From: Arne Vajhøj on
On 10-06-2010 16:51, Roedy Green wrote:
> On Wed, 9 Jun 2010 21:00:08 -0700 (PDT), petek1976
> <pete.karousos(a)earthlink.net> wrote, quoted or indirectly quoted
> someone who said :
>
>> final int vecSize = 1000000;
>> ArrayList<Double> vec = new ArrayList<Double>(vecSize);
>
> This is a fair hunk of RAM to carve out of the heap.

Not really.

4 MB / 8 MB is nothing today.

Arne
From: Arne Vajhøj on
On 10-06-2010 00:00, petek1976 wrote:
> I have been having some trouble with the performance of Java. In my
> code I have narrowed it down to the sort:
>
> For instance:
>
>
> import java.util.*;
> public class SortTest
> {
> public static void main(String args[])
> {
> final int vecSize = 1000000;
> ArrayList<Double> vec = new ArrayList<Double>(vecSize);
> final int numItr = 10;
> ArrayList<Double> times = new ArrayList<Double>(numItr);
> for (int i=0; i<numItr; ++i)
> {
> for (int k=0; k<vecSize; ++k)
> {
> vec.add(k,Math.random());
> }
> long startTime = System.nanoTime();
> java.util.Collections.sort(vec);
> long endTime = System.nanoTime();
> times.add(i,(endTime-startTime)*1.e-9);
> vec = new ArrayList<Double>(vecSize);
> }
> double avg=0.0;
> for (Double val:times)
> {
> avg += val;
> }
> avg /= times.size();
> System.out.println("To sort " + vec.size() + " elements " +
> numItr + " times took " + avg + " seconds on average");
>
> }
> }
>
>
>
> This prints about 0.58 seconds on average. How can I optimize this
> reasonably? Note I am only timing the sort function. Using an array
> instead of ArrayList is not an option. I tried Vector but it didn't
> help. The equivalent C++ code (using vector) runs in about 0.37
> seconds when built with optimization (g++ version 4.2.1 using -03
> optimization ). I am running on a MacBook Pro 2.66 GHz Intel Core i7
> with 4 GB of ram. I also tried this example on Linux and saw no
> difference. What is causing over 40% difference in speed?

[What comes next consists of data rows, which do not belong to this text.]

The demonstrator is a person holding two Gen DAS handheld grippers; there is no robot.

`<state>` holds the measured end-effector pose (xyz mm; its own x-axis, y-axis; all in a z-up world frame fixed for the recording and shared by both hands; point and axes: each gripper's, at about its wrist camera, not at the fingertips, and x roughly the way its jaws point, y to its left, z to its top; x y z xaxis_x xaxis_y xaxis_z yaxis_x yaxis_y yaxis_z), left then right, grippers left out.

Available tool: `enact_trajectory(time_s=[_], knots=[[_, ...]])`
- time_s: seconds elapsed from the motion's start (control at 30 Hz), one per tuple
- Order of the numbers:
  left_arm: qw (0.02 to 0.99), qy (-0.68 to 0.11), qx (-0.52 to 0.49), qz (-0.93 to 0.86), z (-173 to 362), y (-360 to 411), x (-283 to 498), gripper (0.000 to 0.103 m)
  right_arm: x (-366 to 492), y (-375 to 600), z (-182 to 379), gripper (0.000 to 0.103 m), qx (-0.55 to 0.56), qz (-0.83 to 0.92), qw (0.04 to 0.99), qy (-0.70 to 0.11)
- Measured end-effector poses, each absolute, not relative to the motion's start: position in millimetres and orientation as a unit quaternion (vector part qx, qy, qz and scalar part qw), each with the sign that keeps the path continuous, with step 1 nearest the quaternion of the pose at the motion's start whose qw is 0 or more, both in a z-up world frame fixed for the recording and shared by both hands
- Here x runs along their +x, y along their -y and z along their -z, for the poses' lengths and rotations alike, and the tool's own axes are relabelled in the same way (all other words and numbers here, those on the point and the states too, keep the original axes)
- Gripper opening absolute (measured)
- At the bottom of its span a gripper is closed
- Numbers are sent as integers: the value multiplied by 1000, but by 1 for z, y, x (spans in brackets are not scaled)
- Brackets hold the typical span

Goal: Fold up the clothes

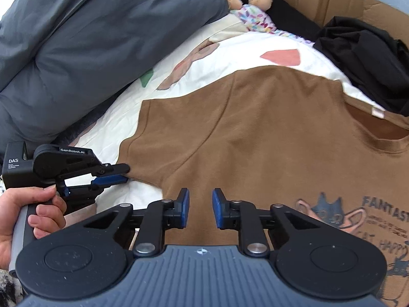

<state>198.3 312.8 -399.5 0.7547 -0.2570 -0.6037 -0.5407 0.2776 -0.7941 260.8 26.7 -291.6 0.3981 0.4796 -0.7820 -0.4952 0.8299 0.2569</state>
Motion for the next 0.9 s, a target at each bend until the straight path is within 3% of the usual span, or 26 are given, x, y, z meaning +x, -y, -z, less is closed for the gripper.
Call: enact_trajectory(time_s=[0.27, 0.47, 0.9], knots=[[742, -307, -593, -64, 379, -319, 205, 9, 262, -57, 304, 21, 2, -309, 826, -471], [744, -295, -596, -55, 374, -324, 207, 9, 261, -69, 313, 7, 4, -305, 825, -477], [749, -287, -597, -3, 359, -314, 221, 8, 267, -79, 332, 6, 10, -294, 817, -495]])
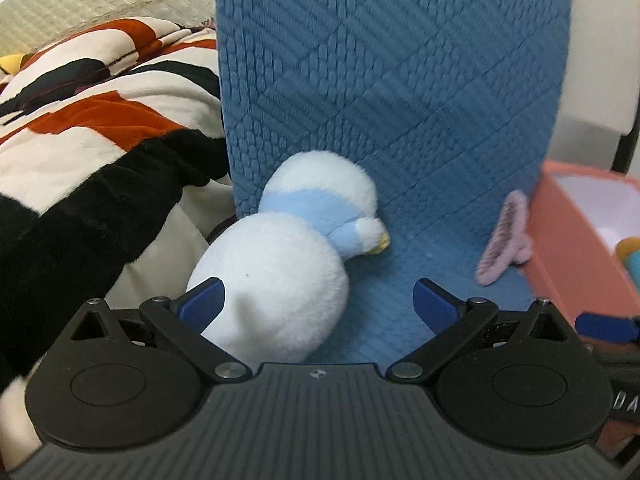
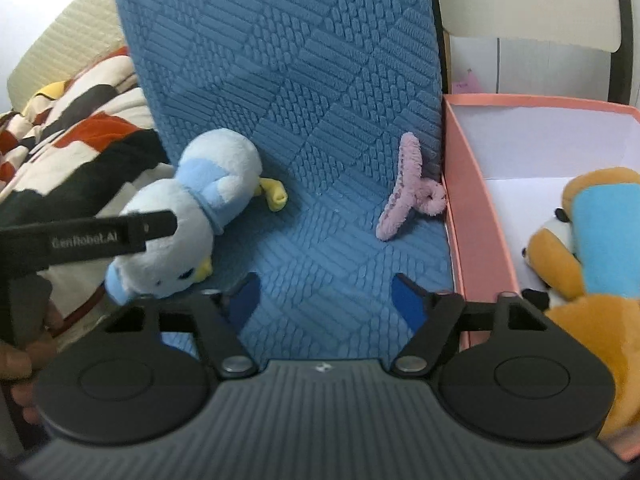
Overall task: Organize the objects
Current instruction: 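Grasp the white penguin with the left tool while the right tool grasps the pink figure, then lift the penguin with the left tool while the right tool lifts the pink figure, then lower penguin and pink figure into the pink box and open both tools, then withdraw both tools above the filled pink box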
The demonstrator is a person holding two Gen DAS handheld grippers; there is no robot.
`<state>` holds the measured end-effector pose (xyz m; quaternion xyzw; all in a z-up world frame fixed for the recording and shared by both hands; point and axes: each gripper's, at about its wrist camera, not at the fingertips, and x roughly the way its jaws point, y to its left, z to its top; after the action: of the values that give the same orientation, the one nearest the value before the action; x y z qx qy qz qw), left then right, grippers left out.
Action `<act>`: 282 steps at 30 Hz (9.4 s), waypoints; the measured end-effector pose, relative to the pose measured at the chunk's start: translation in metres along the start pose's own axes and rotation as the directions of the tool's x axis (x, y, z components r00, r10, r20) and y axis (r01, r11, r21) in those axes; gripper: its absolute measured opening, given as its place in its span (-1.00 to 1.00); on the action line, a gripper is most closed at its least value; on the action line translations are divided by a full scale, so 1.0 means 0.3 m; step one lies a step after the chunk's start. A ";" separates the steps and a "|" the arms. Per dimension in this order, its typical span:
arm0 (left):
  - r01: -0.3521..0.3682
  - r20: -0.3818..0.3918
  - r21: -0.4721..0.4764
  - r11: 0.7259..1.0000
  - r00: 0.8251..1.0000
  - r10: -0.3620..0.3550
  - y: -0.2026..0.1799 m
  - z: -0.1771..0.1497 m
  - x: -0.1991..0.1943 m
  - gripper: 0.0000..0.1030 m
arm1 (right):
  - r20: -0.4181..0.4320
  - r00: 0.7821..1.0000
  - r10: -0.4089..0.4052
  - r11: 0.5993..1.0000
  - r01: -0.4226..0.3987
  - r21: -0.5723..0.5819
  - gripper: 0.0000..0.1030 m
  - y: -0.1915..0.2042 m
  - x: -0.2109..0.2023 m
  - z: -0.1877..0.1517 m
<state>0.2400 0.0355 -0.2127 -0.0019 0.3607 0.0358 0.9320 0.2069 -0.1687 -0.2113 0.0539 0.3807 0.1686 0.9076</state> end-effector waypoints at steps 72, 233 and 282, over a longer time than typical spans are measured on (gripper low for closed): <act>0.019 -0.161 -0.248 0.968 0.985 -0.061 0.037 -0.157 -0.112 0.83 | -0.182 0.983 -0.032 0.986 0.001 -0.168 -0.72 0.069 0.085 -0.108; 0.333 -0.248 -0.256 0.908 0.885 -0.395 -1.112 0.272 -0.152 0.86 | -0.160 0.981 -0.109 0.950 0.151 0.274 0.04 -0.998 -0.282 0.252; 0.481 0.099 -0.113 0.869 0.876 -0.472 -0.646 0.112 -1.005 1.00 | 0.045 0.990 -0.134 0.975 0.124 0.183 0.70 -0.471 -0.933 0.062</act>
<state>0.0535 -0.1764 0.0104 -0.1524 0.3139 -0.1709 0.9214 0.0747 -0.3978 -0.0419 0.1156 0.3712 0.0726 0.9185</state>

I must be
> doing something wrong in my java code.
>
>
> #include<iostream>
> #include<vector>
> #include<cstdlib>
> #include<algorithm>
> #include<sys/time.h>
> #include<numeric>
> using namespace std;
>
> template<class T>
> void FillRand(T start, T end)
> {
> while (start != end)
> {
> *start++ = double(rand())/RAND_MAX;
> }
> }
>
> class TimeStamp
> {
> public:
> void start()
> {
> gettimeofday(&st_val,0);
> }
> void stop()
> {
> gettimeofday(&end_val,0);
> }
> double elapsedSec() const
> {
> return end_val.tv_sec-st_val.tv_sec +
> (end_val.tv_usec-st_val.tv_usec)*1.e-6;
> }
> private:
> timeval st_val;
> timeval end_val;
> };
>
> int main()
> {
> vector<double> vec(1000000);
> const long num_itr = 10;
> vector<double> time_stamps(num_itr);
> TimeStamp ts;
> for (long i=0; i<num_itr; ++i)
> {
> FillRand(vec.begin(),vec.end());
> ts.start();
> std::sort(vec.begin(),vec.end());
> ts.stop();
> time_stamps[i] = ts.elapsedSec();
> }
> double avg=std::accumulate(time_stamps.begin(),time_stamps.end(),
> 0.0)/time_stamps.size();
> cout<< "To sort "<< vec.size()<< " elements took "<< avg<< "
> seconds on average\n";
> }

It does not sound surprising to me.

If we are using C terminology, then:
- in Java you have an array of pointers to double
- in C++ you have an array of double

It sounds very plausible that this will cause a performance
difference.

Use double[] in Java.

Or live with the performance.

Arne

From: Thomas Pornin on
According to Tom Anderson <twic(a)urchin.earth.li>:
> In terms of the java vs C++ comparison:
>
> 1. Java's standard sort has to be stable, which means in practice it's a
> mergesort, whereas STL's doesn't, so it can be a quicksort. Quicksort will
> typically be faster than mergesort for random data.
>
> 2. Java handles the doubles as objects on the heap here, whereas C++, i
> believe, will handle them as primitives (because it resolves templates at
> compile time, essentially, whereas java just erases types and uses the
> same code at runtime for all element types). Which means:
>
> (a) Java's data takes up more memory, and so requires more cache and
> memory bandwidth to work with (you have a million objects, so you're
> looking at 8 MB just for the raw numbers; the object overhead probably
> about quadruples that).
>
> (b) Java has to do comparisons by making virtual (worse - interface!)
> method calls, whereas C++ can just use a single machine instruction.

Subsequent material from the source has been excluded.